A party is entitled to summary judgment where "the movant shows that there is no genuine dispute as to any material fact and the movant is entitled to judgment as a matter of law." FED. R. CIV. P. 56(a). An issue of fact is material if it "might affect the outcome of the suit under the governing law," and a dispute about that fact is genuine "if the evidence [supporting it] is such that a reasonable jury could return a verdict for the nonmoving party." Anderson v. Liberty Lobby, Inc., 477 U.S. 242, 248 (1986) (internal citation omitted). In reaching a summary judgment determination, the court must resolve ambiguities and draw reasonable inferences in favor of the nonmoving party. Coach Leatherware Co. v. AnnTaylor, Inc., 933 F.2d 162, 167 (2d Cir. 1991). The moving party bears the initial burden of establishing that there are no genuine issues of material fact; once he does so, the non-moving party may defeat summary judgment only by producing evidence of specific facts that raise a genuine issue for trial. Anderson, 477 U.S. at 256; Samuels v. Mockry, 77 F.3d 34, 36 (2d Cir. 1996). Mere conclusory allegations, however, are insufficient, and "[t]here must be more than a 'scintilla of evidence'" to defeat a motion for summary judgment. Del. & Hudson Ry. Co. v. Consol. Rail Corp., 902 F.2d 174, 178 (2d Cir. 1990) (quoting Anderson, 477 U.S. at 252).

b. Serious injury under New York Insurance Law

New York Insurance Law § 5104(a) allows for recovery of non-economic loss caused by an automobile accident only where the plaintiff has suffered serious injury. Section 5102(d) of the law in turn defines serious injury in relevant part as:

[P]ermanent consequential limitation of use of a body organ or member; significant limitation of use of a body function or system; or a medically determined injury or impairment of a non-permanent nature which prevents the injured person from performing substantially all of the material acts whichconstitute such person's usual and customary daily activities for not less than ninety days during the one hundred eighty days immediately following the occurrence of the injury or impairment.

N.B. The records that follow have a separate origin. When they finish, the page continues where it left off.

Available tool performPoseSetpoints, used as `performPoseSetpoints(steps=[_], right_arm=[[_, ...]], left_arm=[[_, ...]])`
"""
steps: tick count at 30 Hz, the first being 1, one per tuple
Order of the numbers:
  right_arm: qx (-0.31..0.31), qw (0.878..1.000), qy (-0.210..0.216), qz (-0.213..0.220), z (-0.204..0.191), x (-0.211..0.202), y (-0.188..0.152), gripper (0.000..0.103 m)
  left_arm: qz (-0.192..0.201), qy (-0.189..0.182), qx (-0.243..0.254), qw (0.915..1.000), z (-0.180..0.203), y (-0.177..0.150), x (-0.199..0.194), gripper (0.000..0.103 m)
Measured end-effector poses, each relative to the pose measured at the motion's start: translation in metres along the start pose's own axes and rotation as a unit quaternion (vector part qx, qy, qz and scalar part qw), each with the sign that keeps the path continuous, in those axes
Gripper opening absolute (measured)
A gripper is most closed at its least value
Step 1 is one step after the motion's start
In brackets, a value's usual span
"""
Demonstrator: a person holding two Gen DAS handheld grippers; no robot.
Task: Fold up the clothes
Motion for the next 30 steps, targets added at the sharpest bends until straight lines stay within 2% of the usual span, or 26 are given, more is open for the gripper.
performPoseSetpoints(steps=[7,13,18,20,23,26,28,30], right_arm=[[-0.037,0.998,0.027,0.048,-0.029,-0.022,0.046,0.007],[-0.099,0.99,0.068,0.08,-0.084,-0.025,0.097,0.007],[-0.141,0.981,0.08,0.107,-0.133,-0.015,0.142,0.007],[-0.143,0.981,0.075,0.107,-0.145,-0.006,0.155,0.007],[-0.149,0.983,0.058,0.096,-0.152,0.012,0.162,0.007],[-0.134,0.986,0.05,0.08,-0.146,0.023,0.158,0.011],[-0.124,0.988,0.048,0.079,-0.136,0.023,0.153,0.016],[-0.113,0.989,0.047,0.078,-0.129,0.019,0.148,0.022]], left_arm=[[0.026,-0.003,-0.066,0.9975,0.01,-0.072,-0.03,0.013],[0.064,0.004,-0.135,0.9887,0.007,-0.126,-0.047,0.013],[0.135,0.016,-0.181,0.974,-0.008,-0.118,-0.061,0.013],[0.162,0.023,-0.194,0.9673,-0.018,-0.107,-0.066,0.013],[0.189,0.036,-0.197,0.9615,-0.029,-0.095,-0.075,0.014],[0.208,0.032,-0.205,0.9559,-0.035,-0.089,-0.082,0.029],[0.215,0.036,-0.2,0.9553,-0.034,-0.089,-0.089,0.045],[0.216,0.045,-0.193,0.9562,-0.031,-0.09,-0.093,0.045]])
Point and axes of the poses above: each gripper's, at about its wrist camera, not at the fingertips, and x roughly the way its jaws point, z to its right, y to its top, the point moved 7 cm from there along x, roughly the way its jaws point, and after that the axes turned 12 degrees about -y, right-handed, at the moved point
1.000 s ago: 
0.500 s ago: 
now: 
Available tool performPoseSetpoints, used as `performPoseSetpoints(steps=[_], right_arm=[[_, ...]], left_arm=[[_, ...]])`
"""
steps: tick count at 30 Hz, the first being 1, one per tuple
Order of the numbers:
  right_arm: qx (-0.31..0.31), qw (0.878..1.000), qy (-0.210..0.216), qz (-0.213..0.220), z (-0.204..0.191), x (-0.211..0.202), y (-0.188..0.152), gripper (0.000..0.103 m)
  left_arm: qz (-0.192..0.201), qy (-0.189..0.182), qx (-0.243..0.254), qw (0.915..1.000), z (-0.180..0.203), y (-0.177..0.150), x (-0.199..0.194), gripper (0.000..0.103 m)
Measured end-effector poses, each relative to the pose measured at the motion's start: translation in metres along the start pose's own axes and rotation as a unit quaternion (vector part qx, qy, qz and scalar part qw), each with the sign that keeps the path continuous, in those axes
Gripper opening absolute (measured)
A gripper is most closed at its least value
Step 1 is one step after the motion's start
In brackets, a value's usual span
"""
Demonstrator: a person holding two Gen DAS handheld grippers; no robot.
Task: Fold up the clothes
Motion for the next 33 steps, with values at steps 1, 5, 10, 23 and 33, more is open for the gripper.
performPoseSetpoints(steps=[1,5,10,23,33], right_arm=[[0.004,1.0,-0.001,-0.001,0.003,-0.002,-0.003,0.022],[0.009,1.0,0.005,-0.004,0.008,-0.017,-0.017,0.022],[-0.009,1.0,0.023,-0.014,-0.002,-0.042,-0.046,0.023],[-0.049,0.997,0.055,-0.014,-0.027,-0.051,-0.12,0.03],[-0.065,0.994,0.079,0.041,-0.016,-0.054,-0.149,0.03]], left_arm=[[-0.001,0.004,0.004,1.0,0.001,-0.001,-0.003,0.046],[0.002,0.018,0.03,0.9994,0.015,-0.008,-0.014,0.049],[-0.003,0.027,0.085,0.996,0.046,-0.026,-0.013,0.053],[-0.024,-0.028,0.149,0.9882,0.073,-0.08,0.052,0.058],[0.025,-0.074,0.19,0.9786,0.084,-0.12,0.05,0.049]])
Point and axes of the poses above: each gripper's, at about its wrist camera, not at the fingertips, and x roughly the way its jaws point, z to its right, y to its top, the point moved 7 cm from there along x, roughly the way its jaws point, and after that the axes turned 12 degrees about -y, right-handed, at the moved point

Plaintiff appears to argue that her injuries fall into the category of either a "permanent consequential limitation of use of a body organ or member" or a "significant limitation of use of a body function or system" under § 5102(d). See Compl., Docket Entry 1 (not alleging that any specific provision of § 5102(d) applies); Riso Affirm. ¶ 17 (noting Plaintiff's physician's findings of "specific, significant permanent limitations and restrictions of motion" and making no specific reference to Plaintiff being unable to perform the acts which constitute her usual daily activities for 90 of the 180 days after the accident); Def. R.56.1 ¶ 28 (pointing out that Plaintiff returned to work two days after her accident).7

As Defendants have moved for summary judgment, they must first make a prima facie showing that Plaintiff did not sustain a serious injury; the plaintiff then has the burden to defeat that showing. Morrone v. McJunkin, 1998 WL 872419, at *2 (S.D.N.Y. 1998) (citing Gaddy v. Eyler, 79 N.Y.2d 955, 956 (1992) (applying New York law)); see also Winegrad v. N.Y. Univ. Med. Ctr., 64 N.Y.2d 851,...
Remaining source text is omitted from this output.